Romans 11:1-24
Our relationship with God requires that we approach it with great humility. Occasionally people imagine that they are much more significant than they actually are. Paul warns early Gentile Christians about this danger. It is a warning that we need to heed. He begins by asking, “Did God completely and totally reject Jews and replace them with Gentiles as his chosen people?” Clearly that is not the case, for Paul himself was Jewish. There would remain a remnant of believers among the Jews. But being a part of God‘s calling was not based on genetic ancestry or national origin, but rather on faith. We must understand that there is no such thing as a “Christian nation.” There may be a nation that was shaped culturally, legally, and socially by a Christian ethic. But there is no nation whereby citizenship in the nation brings about salvation in Christ. To imagine in any degree that being a part of a given nation makes a person a Christian is pure folly. The person living and working in a pagan or atheist culture and nation who is a disciple is far better off than a non-Christian living in the most conservative Christian culture, family, or nation. Like many Christians today, Israel had become satisfied, comfortable, or even arrogant in their position, and began to drift away from God. In response, God gave them over to a “spirit of stupor” or, as we might say, ‘fat, dumb, and happy.’ As a whole, they were lost, but they did not know it.

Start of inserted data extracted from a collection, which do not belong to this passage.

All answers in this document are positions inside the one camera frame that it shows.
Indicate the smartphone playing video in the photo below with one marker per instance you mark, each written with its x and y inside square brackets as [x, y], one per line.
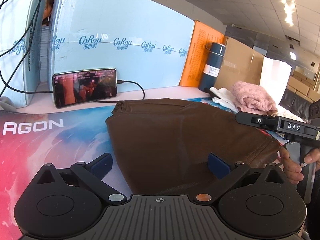
[84, 86]

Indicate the person's right hand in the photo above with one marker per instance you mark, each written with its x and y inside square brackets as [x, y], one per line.
[292, 170]

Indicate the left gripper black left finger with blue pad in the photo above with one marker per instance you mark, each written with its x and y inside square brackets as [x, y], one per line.
[90, 176]

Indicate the colourful AGON desk mat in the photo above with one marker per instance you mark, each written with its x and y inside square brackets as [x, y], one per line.
[30, 140]

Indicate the dark teal thermos bottle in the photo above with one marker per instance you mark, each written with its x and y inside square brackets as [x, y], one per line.
[212, 66]

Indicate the orange box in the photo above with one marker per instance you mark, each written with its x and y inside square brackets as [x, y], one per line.
[202, 38]

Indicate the pink knitted sweater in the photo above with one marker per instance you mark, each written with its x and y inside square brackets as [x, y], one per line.
[252, 98]

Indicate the brown button-up jacket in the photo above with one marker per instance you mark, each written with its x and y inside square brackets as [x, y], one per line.
[162, 145]

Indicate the white folded cloth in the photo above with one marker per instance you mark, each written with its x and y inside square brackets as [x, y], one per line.
[224, 97]

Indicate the white foam board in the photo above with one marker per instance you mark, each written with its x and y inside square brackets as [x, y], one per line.
[274, 78]

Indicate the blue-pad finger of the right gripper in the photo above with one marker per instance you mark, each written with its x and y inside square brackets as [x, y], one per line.
[259, 121]

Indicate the cream knitted garment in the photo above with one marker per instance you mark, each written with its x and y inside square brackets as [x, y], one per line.
[281, 111]

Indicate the stacked cardboard boxes background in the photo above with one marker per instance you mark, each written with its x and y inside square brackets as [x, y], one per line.
[303, 87]

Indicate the brown cardboard box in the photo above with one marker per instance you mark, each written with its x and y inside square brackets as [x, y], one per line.
[240, 63]

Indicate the light blue tissue carton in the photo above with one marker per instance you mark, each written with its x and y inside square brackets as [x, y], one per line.
[145, 42]

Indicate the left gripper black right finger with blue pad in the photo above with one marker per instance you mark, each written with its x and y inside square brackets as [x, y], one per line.
[229, 176]

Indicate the black sofa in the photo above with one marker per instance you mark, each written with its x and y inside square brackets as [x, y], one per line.
[295, 104]

God’s call to Gentiles is a wake-up call to Israel. It is a way to make them aware of their serious spiritual condition. When it comes to Gentile relationships with Jews, there seem to be two opposite and extreme follies into which Christians fall. On the one hand, there’s almost an anti-Semitic hatred or hostility toward the Jews. Jews are described as Christ-killers, and they are vilified wrongly. The other extreme is almost as Zion-phila. In some cases, Gentile Christians try to act Jewish, to the point of acting as if it will be two ways of salvation: Jewish law keeping and Christian sacrifice. Some Gentiles have gone so far as to begin to keep kosher, sort of. The proper response for Gentile Christians is to share Jesus the Messiah back with the Jews.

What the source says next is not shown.